=== Data records ===
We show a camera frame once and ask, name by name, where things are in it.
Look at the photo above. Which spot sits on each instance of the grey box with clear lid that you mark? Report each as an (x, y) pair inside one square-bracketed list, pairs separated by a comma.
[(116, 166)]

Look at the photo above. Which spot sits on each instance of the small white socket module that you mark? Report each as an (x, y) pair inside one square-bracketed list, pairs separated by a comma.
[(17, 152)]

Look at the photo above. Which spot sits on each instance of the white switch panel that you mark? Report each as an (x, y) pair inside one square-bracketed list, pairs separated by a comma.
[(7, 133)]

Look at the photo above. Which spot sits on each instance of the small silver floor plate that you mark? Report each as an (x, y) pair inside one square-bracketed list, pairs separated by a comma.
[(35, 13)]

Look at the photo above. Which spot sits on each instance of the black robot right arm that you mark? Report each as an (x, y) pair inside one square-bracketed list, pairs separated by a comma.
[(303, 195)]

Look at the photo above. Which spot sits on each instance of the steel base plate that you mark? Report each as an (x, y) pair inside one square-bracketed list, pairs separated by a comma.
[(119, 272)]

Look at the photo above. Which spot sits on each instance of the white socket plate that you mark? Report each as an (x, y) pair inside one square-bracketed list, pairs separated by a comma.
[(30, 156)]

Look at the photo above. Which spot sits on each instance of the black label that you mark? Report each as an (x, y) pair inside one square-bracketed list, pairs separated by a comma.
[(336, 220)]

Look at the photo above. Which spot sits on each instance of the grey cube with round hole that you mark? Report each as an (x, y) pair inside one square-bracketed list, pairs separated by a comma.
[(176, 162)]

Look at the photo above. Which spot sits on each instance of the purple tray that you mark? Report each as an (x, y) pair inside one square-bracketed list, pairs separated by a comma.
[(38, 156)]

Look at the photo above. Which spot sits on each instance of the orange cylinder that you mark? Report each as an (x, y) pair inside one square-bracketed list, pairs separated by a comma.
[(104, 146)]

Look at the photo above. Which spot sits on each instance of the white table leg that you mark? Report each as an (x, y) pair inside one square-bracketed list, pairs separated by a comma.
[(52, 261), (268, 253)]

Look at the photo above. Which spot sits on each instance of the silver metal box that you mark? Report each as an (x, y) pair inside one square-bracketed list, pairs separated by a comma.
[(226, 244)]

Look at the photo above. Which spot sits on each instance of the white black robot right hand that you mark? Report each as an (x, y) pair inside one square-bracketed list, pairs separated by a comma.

=== Work request ===
Write out the entire listing so that each line matches the original exactly.

=== Written solution ===
We show a camera frame once and ask, name by name, where things are in it.
Look at the photo above. Which spot sits on each instance of the grey box with clear lid that you mark? Report each as an (x, y) pair inside one square-bracketed list, pairs separated by a comma.
[(116, 166)]

Look at the photo above. Which spot sits on each instance of the small white socket module that you mark? Report each as an (x, y) pair inside one square-bracketed list, pairs separated by a comma.
[(17, 152)]

Look at the photo above. Which spot sits on each instance of the white switch panel that you mark? Report each as an (x, y) pair inside one square-bracketed list, pairs separated by a comma.
[(7, 133)]

Look at the photo above. Which spot sits on each instance of the small silver floor plate that you mark? Report each as an (x, y) pair inside one square-bracketed list, pairs separated by a comma.
[(35, 13)]

Look at the photo above. Which spot sits on each instance of the black robot right arm that you mark? Report each as an (x, y) pair inside one square-bracketed list, pairs separated by a comma.
[(303, 195)]

Look at the photo above. Which spot sits on each instance of the steel base plate that you mark? Report each as an (x, y) pair inside one square-bracketed list, pairs separated by a comma.
[(119, 272)]

Look at the photo above. Which spot sits on each instance of the white socket plate that you mark? Report each as an (x, y) pair inside one square-bracketed list, pairs separated by a comma.
[(30, 156)]

Look at the photo above. Which spot sits on each instance of the black label that you mark? Report each as an (x, y) pair inside one square-bracketed list, pairs separated by a comma.
[(336, 220)]

Look at the photo above. Which spot sits on each instance of the grey cube with round hole that you mark? Report each as an (x, y) pair inside one square-bracketed list, pairs separated by a comma.
[(176, 162)]

Look at the photo above. Which spot sits on each instance of the purple tray that you mark? Report each as an (x, y) pair inside one square-bracketed list, pairs separated by a comma.
[(38, 156)]

Look at the photo above. Which spot sits on each instance of the orange cylinder that you mark? Report each as an (x, y) pair inside one square-bracketed list, pairs separated by a comma.
[(104, 146)]

Look at the photo above. Which spot sits on each instance of the white table leg that you mark? Report each as an (x, y) pair inside one square-bracketed list, pairs separated by a comma.
[(52, 261), (268, 253)]

Look at the photo above. Which spot sits on each instance of the silver metal box that you mark? Report each as an (x, y) pair inside one square-bracketed list, pairs separated by a comma.
[(226, 244)]

Look at the photo above. Which spot sits on each instance of the white black robot right hand that you mark? Report each as an (x, y) pair inside one square-bracketed list, pairs separated by a comma.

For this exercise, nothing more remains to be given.